- What is needed
Could you reproduce the lines below from the one with "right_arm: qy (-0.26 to" through the one with "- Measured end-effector"? Keep both ends and add nothing.
▼▼▼
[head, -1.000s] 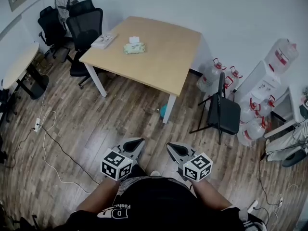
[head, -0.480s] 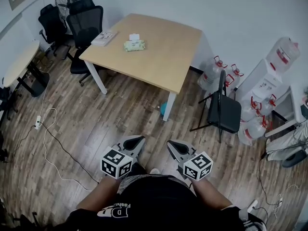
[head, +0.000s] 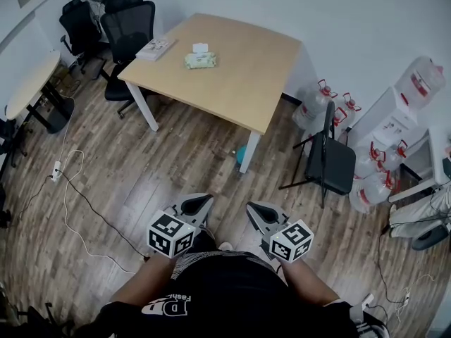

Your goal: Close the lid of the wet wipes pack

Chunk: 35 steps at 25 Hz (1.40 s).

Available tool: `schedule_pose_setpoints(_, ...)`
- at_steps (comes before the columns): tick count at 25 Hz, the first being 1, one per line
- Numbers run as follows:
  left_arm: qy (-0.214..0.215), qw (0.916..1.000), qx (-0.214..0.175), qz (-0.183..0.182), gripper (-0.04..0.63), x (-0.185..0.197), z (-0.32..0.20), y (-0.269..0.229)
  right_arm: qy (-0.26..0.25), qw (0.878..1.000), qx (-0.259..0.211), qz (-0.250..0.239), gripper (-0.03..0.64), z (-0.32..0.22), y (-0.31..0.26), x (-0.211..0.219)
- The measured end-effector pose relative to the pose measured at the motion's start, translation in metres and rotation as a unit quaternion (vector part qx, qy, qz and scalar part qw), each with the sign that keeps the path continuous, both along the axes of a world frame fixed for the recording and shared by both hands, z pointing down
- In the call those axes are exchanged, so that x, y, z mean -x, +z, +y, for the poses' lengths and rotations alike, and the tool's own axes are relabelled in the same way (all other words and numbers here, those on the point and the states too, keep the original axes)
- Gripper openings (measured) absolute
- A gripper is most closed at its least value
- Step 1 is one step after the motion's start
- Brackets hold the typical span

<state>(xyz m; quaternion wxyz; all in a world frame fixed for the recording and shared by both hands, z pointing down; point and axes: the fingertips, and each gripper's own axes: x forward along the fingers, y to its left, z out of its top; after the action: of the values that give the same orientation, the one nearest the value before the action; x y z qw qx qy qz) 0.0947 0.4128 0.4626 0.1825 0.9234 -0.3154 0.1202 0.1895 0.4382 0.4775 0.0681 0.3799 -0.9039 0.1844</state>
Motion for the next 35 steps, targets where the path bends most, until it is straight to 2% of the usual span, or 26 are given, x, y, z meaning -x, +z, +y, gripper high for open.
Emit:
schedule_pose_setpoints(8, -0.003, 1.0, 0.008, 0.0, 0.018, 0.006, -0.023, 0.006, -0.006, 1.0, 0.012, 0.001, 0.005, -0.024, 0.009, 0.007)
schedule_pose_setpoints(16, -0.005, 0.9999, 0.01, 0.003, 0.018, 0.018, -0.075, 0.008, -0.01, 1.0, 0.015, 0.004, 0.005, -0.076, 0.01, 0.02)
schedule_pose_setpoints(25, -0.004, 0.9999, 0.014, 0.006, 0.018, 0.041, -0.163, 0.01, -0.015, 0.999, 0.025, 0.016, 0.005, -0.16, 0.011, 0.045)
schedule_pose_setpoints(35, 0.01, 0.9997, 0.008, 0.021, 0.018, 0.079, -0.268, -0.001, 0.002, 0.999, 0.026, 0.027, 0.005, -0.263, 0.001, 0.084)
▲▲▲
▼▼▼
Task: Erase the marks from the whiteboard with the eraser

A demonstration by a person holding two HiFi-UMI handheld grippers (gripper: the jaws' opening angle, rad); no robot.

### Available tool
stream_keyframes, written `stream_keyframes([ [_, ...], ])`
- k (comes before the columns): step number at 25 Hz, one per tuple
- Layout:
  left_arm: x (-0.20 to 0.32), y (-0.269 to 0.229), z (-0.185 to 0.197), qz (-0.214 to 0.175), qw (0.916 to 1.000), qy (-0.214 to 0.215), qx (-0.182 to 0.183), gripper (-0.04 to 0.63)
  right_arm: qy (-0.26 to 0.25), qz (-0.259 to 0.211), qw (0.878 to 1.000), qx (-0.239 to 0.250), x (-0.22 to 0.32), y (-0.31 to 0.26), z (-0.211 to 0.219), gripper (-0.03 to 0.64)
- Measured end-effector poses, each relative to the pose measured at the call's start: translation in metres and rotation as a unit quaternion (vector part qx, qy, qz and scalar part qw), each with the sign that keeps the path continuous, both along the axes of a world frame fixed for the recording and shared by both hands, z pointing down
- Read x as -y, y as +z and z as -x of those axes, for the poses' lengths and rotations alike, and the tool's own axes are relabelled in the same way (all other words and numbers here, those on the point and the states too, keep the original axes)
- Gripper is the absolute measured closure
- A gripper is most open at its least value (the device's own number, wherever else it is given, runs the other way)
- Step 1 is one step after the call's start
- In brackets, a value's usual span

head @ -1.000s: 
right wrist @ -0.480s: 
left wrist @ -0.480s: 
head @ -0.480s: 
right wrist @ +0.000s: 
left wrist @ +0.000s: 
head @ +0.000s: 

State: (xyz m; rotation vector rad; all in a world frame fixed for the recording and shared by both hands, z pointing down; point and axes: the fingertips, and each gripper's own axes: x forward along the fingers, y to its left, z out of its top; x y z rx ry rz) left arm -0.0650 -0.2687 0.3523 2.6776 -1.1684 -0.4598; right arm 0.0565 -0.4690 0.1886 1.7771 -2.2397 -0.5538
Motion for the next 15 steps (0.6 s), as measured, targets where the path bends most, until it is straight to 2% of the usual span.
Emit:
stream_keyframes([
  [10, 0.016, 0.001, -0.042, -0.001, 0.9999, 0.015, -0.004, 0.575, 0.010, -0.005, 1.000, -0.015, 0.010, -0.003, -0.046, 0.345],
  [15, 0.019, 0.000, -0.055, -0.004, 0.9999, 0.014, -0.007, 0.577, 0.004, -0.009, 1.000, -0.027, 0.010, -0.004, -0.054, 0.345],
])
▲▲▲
- Result for this task
  right_arm: qy (-0.26 to 0.25), qz (-0.259 to 0.211), qw (0.878 to 1.000), qx (-0.239 to 0.250), x (-0.22 to 0.32), y (-0.31 to 0.26), z (-0.211 to 0.219), gripper (-0.03 to 0.64)
- Measured end-effector poses, each relative to the pose measured at the call's start: translation in metres and rotation as a unit quaternion (vector part qx, qy, qz and scalar part qw), each with the sign that keeps the path continuous, both along the axes of a world frame fixed for the recording and shared by both hands, z pointing down

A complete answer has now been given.